以不同的表型指数或不同的统计方法对大麻植物的化学表型进行分析,对缴获大麻检材作出毒品型或纤维型的判断,为司法工作提供可靠依据,进一步可以实现对大麻毒品原植物的准确鉴定和大麻植物学的分类研究。
通常,在植物组织中大麻酚类以酸性 (羧化)形式生物合成。常见的酸性大麻酚类有 Δ9-四氢大麻酚酸 A(THCA-A)、Δ9-四氢大麻酚酸B (THCA-B)、大麻二酚酸(CBDA)和大麻萜酚酸 (CBGA)。由于在大麻样品中只能检测到痕量的 THCA-B,THCA-A是其主要形式,因此THCA一般指THCA-A[27]。酸性大麻酚类在热或光的影响下容易发生脱羧反应,进而生成相应的中性大麻酚类Δ9-THC、CBD和CBG。
大麻植物中的主要精神活性化合物Δ9-THC相对不稳定,其含有量在不同储存条件下可能会发生变化。在环境因素的作用下,Δ9-THC可以通过双键的迁移转化为异构的 (-)-Δ8-反式-THC,也可通过醚键的水解转化为CBD。此外,Δ9-THC在空气中还会被氧化成大麻酚,大麻酚类的稳定性对储存形式和条件具有高度依赖性,每种大麻酚类的含有量受遗传、栽培环境、收获时间、储存条件等因素的影响而变化[53-55]。探讨储存条件对大麻酚类的影响,为司法实践中大麻检材的时效性操作提供参考。同时,确定样品中大麻酚类的相对组成为司法鉴定提供有用的信息,如对大麻检材成熟时期、化学效力以及可能地理来源的推断,从而有助于大麻毒品原植物相关案件的侦缉和对其区域性监控和管制,有效预防滥用。

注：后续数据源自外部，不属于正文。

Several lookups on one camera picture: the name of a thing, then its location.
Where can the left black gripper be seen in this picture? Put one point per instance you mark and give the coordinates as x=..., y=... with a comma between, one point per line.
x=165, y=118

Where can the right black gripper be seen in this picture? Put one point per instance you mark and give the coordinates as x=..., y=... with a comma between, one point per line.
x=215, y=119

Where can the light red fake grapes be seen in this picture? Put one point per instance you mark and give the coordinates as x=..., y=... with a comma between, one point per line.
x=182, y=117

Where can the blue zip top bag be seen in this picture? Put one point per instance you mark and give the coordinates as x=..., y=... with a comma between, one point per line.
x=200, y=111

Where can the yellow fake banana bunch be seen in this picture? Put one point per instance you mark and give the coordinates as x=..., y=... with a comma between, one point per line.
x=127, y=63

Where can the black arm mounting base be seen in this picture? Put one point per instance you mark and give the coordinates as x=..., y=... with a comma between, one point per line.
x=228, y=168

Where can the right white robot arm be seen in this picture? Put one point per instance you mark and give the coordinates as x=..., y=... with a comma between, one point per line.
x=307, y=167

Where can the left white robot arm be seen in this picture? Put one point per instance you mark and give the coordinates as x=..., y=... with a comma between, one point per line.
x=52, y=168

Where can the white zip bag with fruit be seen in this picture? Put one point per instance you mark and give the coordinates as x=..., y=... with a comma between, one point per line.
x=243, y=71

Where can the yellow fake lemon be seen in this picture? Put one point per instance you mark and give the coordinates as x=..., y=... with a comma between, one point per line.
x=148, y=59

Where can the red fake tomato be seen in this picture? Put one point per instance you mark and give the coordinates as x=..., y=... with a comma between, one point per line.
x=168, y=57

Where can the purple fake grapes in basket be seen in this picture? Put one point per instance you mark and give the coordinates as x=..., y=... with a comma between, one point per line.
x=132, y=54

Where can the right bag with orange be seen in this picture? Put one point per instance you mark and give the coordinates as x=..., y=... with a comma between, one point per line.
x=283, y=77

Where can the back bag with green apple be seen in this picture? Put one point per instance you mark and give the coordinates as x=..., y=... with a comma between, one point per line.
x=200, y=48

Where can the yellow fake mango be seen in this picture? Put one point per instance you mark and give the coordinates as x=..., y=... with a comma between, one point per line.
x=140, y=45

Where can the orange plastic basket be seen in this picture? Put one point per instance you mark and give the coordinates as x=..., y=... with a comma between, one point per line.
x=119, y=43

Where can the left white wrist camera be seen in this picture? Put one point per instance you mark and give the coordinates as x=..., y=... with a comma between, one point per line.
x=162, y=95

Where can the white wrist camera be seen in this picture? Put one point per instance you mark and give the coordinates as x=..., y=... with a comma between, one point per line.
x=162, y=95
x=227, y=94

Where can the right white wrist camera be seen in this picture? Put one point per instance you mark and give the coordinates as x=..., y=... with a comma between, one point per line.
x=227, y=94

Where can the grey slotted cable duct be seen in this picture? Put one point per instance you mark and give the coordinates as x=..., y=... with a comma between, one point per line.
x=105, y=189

197 3 年Turner等[53]对分别储存在-18℃冷冻、4℃冷藏、(22±1)℃下 (有限光照)、37℃温箱和50℃温箱5种条件下的大麻植物检材中的Δ9-THC、CBN、CND在104周内的含有量变化进行GLC分析,研究表明CBN不是Δ9-THC降解的唯一产物,并确定Δ9-THC分解产生CBN或其他产物的百分比。1976年 Fairbairn等[55]将大麻酚类纯品、9种草药大麻样品和2种大麻树脂溶液在不同条件下 (5℃黑暗、室温避光及室温见光)储存2年,证实大麻酚类以乙醇提取液形式储存并不稳定,光照是影响其稳定性的重要因素。 2010年 Lindholst[56]采用GC-FID 和 HPLC-DAD 方法对大麻树脂及其提取物中的总Δ9-THC、中性Δ9-THC、Δ9-THCA、CBN、CBD和大麻萜酚 (CBG),在室温见光/避光、4℃避光、-20℃避光条件下长达4年的变化情况进行分析。研究表明,Δ9-THCA通过脱羧而呈指数降解,中性Δ9-THC的降解速度稍慢,酸性THC的降解速率以提取物形式在室温下储存显著高于大麻树脂形式。当大麻酚类从树脂提取至有机溶剂中时,温度和光照条件都会影响它们的稳定性。2011年Trofin等[54]采用GC-MS和HPLC方法对不同化学表型大麻植物中的Δ9-THC、CBN和CBD分别在室温 (22℃)见光和4℃避光条件下50个月内的变化情况进行检测分析,实验表明Δ9-THC含有量随检材储存时间增加而降低,在室温见光条件下显著降低;储存期间CBN的含有量增加,并且在室温见光样品中的增加显著高于在4℃避光条件中储存的样品。2012年Trofin等[57]采用GC-MS和 HPLC方法对大麻树脂中的 Δ9-THC、CBN和CBD分别在室温 (22℃)见光和4℃避光条件下4年内的变化情况进行检测分析,结果表明,在整个储存期间Δ9-THC稳定衰减,在室温见光下的样品比4℃避光储存的样品衰减更明显;CBD具有相同趋势的变化。而CBN含有量在储存期间稳定上升,并且在室温见光下样品的增加显著高于4℃避光储存的样品。2015年 Taschwer等[58]采用HPLC-UV方法研究大麻植物检材中Δ9-THCA至Δ9-THC的降解,分别检测在不同储存温度 (50、100、150℃)下大麻植物检材中Δ9-THCA和Δ9-THC含有量在24 h内的变化情况。实验表明,高储存温度会导致Δ9-THCA更加快速和彻底地分解为Δ9-THC,而在低温下仅有微小的变化。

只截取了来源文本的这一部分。